Part One: How the Limbic System Works

PHYSICAL STRUCTURE OF THE BRAIN:

Please hold one hand as a clenched fist. Wrap your open other hand over top of your fist. Your open hand represents the cerebral cortex in your brain; your clenched fist represents your limbic brain. Your cortex crowns your limbic.

The limbic is not a single organ but a cluster of distinct organs, each with specific and diverse functions. The three organs that generate and control emotions – the thalamus, hypothalamus, and the amygdala – are part of the region and aggregate of organs we call the limbic brain. So are the physical appetite-controlling structures of the brain, located in the limbic region.

FUNCTIONAL ROLE:

The limbic brain is our main “computer.” The cortex in effect operates as supplementary memory chips supporting the main computer. The conscious mind is associated with only a tiny part of the cortex, but the brain operates as an interactive system.

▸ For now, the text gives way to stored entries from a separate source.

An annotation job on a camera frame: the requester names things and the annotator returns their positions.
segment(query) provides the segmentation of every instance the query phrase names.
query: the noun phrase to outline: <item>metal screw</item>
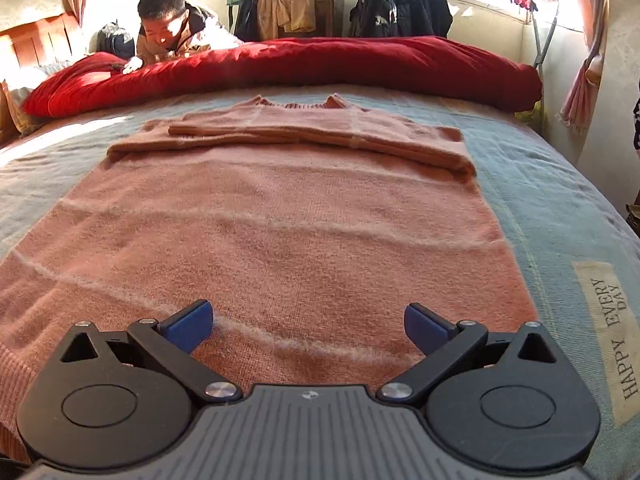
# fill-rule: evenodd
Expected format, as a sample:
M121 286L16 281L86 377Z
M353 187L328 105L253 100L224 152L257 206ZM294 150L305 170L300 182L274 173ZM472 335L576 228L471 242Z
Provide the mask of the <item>metal screw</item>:
M406 399L413 392L411 386L404 383L387 383L380 388L380 393L389 399Z
M318 392L313 391L313 390L309 390L309 391L307 391L307 392L304 392L304 393L301 395L301 397L302 397L303 399L306 399L306 400L313 400L313 399L315 399L316 397L320 397L320 394L319 394Z
M237 391L238 388L236 388L235 384L225 383L224 381L211 383L204 390L209 397L215 397L216 399L228 399L233 397Z

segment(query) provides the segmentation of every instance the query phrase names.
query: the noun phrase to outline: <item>blue gripper pad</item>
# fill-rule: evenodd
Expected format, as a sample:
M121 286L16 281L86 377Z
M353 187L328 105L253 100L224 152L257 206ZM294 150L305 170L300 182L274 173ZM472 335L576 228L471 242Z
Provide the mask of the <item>blue gripper pad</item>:
M420 303L412 303L404 310L404 333L420 352L429 355L451 341L458 328Z
M213 329L213 307L207 300L198 300L158 323L158 332L183 352L190 354Z

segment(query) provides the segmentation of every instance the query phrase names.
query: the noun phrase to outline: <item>red blanket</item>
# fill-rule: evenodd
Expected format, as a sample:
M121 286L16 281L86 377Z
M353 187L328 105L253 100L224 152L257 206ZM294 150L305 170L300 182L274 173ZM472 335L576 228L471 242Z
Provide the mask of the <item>red blanket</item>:
M58 72L24 102L40 117L180 94L255 86L357 84L531 110L542 97L536 70L441 38L305 38L247 43L122 75L99 52Z

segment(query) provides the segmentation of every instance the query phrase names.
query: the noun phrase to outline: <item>wooden headboard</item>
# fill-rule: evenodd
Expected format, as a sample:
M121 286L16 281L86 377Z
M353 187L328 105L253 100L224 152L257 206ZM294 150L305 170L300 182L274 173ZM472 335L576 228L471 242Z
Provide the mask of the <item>wooden headboard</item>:
M0 32L0 70L41 66L86 53L86 41L72 14L60 14Z

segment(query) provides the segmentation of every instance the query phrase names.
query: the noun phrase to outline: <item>sweater sleeve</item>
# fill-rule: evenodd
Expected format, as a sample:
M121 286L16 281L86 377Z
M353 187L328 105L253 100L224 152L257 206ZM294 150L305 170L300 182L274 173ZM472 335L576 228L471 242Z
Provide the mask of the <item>sweater sleeve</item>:
M222 27L215 18L207 18L204 30L191 38L190 50L219 50L235 48L244 42Z
M143 36L142 34L138 36L138 42L136 44L136 56L138 56L143 61L143 66L151 65L156 62L156 56L154 56L149 51L146 36Z

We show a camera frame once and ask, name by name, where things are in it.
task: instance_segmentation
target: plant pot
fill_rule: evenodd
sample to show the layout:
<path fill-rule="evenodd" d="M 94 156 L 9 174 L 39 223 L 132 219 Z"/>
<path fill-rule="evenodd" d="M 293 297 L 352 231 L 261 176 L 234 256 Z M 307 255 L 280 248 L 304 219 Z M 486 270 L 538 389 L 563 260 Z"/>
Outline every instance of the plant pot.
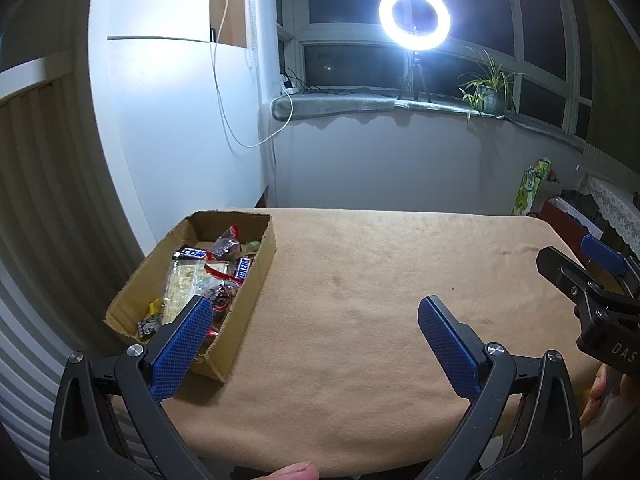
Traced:
<path fill-rule="evenodd" d="M 506 99 L 504 92 L 496 93 L 492 88 L 488 86 L 479 86 L 478 95 L 482 97 L 482 113 L 491 114 L 495 116 L 504 115 L 507 109 Z"/>

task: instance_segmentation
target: screw
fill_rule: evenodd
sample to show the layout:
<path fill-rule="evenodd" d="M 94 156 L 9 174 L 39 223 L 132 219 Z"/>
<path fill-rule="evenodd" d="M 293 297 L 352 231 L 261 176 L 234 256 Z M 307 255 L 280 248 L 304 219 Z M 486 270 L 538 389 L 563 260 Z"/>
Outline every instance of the screw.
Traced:
<path fill-rule="evenodd" d="M 504 347 L 502 345 L 498 345 L 498 343 L 491 343 L 486 346 L 486 349 L 489 351 L 489 354 L 491 355 L 504 354 Z"/>
<path fill-rule="evenodd" d="M 558 350 L 549 350 L 549 352 L 546 353 L 546 356 L 549 357 L 550 361 L 553 361 L 555 363 L 559 363 L 560 361 L 562 361 L 562 355 Z"/>
<path fill-rule="evenodd" d="M 69 356 L 69 362 L 73 364 L 78 364 L 82 359 L 84 359 L 84 354 L 82 352 L 73 352 Z"/>
<path fill-rule="evenodd" d="M 145 349 L 142 348 L 142 345 L 131 345 L 127 348 L 127 355 L 129 357 L 138 357 L 143 351 L 145 351 Z"/>

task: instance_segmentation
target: table
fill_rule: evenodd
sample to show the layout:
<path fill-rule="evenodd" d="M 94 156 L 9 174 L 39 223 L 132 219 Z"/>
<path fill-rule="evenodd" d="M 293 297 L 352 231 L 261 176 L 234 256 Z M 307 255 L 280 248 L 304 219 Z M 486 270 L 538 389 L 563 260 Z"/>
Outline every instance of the table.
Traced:
<path fill-rule="evenodd" d="M 430 294 L 486 342 L 557 349 L 575 391 L 591 386 L 598 364 L 576 348 L 573 304 L 536 270 L 542 247 L 571 253 L 545 222 L 267 211 L 278 249 L 228 381 L 188 374 L 162 402 L 197 455 L 264 471 L 311 460 L 323 476 L 433 458 L 468 401 L 418 328 Z"/>

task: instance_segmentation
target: finger
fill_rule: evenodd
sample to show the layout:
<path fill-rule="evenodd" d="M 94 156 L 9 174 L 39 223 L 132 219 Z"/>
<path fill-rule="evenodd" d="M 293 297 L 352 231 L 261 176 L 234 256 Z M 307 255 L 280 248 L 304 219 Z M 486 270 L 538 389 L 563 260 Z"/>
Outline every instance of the finger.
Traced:
<path fill-rule="evenodd" d="M 600 399 L 589 399 L 580 417 L 580 428 L 584 429 L 595 418 L 600 411 L 601 404 Z"/>
<path fill-rule="evenodd" d="M 589 393 L 591 399 L 599 399 L 604 394 L 604 390 L 607 389 L 607 380 L 609 379 L 609 365 L 602 365 L 596 373 L 596 378 L 593 381 L 593 386 Z"/>
<path fill-rule="evenodd" d="M 637 404 L 640 402 L 640 381 L 632 379 L 628 375 L 622 376 L 620 381 L 620 395 L 627 402 Z"/>
<path fill-rule="evenodd" d="M 311 462 L 300 462 L 279 469 L 257 480 L 318 480 L 320 473 Z"/>

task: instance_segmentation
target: gray windowsill cover
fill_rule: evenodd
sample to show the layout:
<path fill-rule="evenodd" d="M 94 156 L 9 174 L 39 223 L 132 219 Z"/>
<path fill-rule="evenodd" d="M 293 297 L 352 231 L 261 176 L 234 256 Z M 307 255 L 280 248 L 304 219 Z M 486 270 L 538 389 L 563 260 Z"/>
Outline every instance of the gray windowsill cover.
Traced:
<path fill-rule="evenodd" d="M 472 110 L 460 101 L 440 96 L 432 96 L 433 103 L 422 101 L 416 102 L 409 99 L 398 100 L 391 96 L 372 94 L 365 91 L 347 95 L 321 93 L 294 94 L 291 96 L 291 99 L 293 101 L 292 121 L 303 121 L 318 117 L 330 117 L 361 112 L 391 112 L 395 108 L 404 108 L 405 110 L 412 110 L 414 112 L 440 112 L 457 115 L 461 114 L 464 116 L 471 113 L 472 116 L 479 117 L 482 115 L 486 120 L 494 119 L 510 121 L 525 130 L 551 137 L 559 142 L 567 144 L 572 148 L 575 148 L 578 152 L 582 152 L 585 145 L 585 141 L 580 137 L 568 136 L 560 128 L 553 126 L 552 124 L 542 123 L 510 112 L 506 116 L 500 118 L 488 116 L 486 114 L 480 114 L 480 112 L 476 110 Z M 286 121 L 291 112 L 289 98 L 283 96 L 274 100 L 271 112 L 273 118 L 277 121 Z"/>

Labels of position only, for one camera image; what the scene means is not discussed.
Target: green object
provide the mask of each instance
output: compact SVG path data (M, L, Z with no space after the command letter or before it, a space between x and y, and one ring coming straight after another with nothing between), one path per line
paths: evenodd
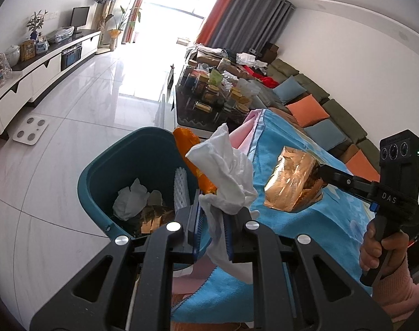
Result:
M223 81L223 75L219 71L217 71L215 68L213 68L211 73L209 74L208 84L212 86L220 86L222 81Z
M281 72L277 71L272 65L268 66L266 73L268 77L272 78L277 83L283 83L285 80L287 80L287 77Z
M320 103L320 101L330 96L330 94L328 94L323 88L321 88L315 82L311 82L311 83L308 83L307 85L303 85L303 87L306 88L307 91L310 94L312 94L312 96L314 96L315 100L318 103Z
M330 115L334 123L350 138L352 143L357 144L367 136L367 132L360 124L334 99L322 105Z
M286 77L296 76L300 71L296 70L290 64L283 62L281 59L277 58L272 63L273 66L277 71L281 72Z
M308 85L309 83L312 82L312 80L310 78L306 77L302 73L297 74L294 78L302 86Z
M116 21L116 19L115 19L115 17L114 17L114 15L113 14L109 14L107 17L106 17L106 21L108 21L110 18L114 18L114 22L115 22L115 24L116 24L116 30L123 30L124 29L124 27L125 27L125 25L126 25L126 23L127 23L127 21L128 21L128 19L129 19L129 17L130 17L130 15L131 15L131 13L134 11L134 10L137 10L137 20L140 22L140 7L131 7L130 8L130 6L132 5L134 3L134 0L131 0L130 2L129 2L129 4L128 4L128 7L126 8L126 9L124 9L122 6L121 6L121 11L122 11L122 18L121 18L121 20L120 20L120 22L119 22L119 25L118 25L118 23L117 23L117 21ZM132 28L134 28L134 26L135 26L135 24L136 24L136 22L135 21L130 21L129 22L129 26L131 26Z
M381 167L379 166L379 149L369 139L365 139L356 145L362 150L370 164L376 169L378 173L381 173Z
M34 12L34 15L30 17L30 20L27 22L27 26L29 31L36 31L40 30L44 25L44 19L45 15L47 15L48 11L45 10L44 13L42 13L42 10L39 10L38 13L36 11Z

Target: cardboard box
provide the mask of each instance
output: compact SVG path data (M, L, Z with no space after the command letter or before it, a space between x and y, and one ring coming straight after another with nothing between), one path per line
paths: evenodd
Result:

From Ordovician swamp days if not earlier, the limbic brain maintained balance in our lives, and in our bodies, as complex homeostatic equilibrium. In the body, as a master thermostat in a multi-story building, the limbic brain regulates not only temperature but fluid levels (thirst), energy levels and intake (hunger), endocrine and hormone levels, in the trillion-and-one complex systems that comprise a living physical body.

It’s fascinating that the limbic brain also regulates our lives, not only our physical bodies. One small example: what if alcohol, nicotine, an opiate or other psychoactive drug, pushes the “thermostat” setting out of position? Equilibrium is then redefined and a drug dependency set up which is tough to lick. It can be very difficult to get the thermostat restored to its proper setting, once the limbic brain accommodates to the presence of that new substance.

Another example: People with poor self-image may meet unexpected success and then do all sorts of things ostensibly to improve their performance but in effect “blowing” their situation, to return to comfortably familiar failure. Such behavior doesn’t make rational sense to onlookers, but it makes sense from the perspective of the limbic brain.

A sensori-motor example: A normal person, in a car accident, goes through his windshield and suffers severe brain damage. Equilibrium (rest position) for the body gets thereby redefined. A month later he is so physically distorted that the palm of his hand is twisted flat against his wrist, a kind of distortion seen with long-term brain-damage sufferers. Proprioception has found a new and grotesque equilibrium.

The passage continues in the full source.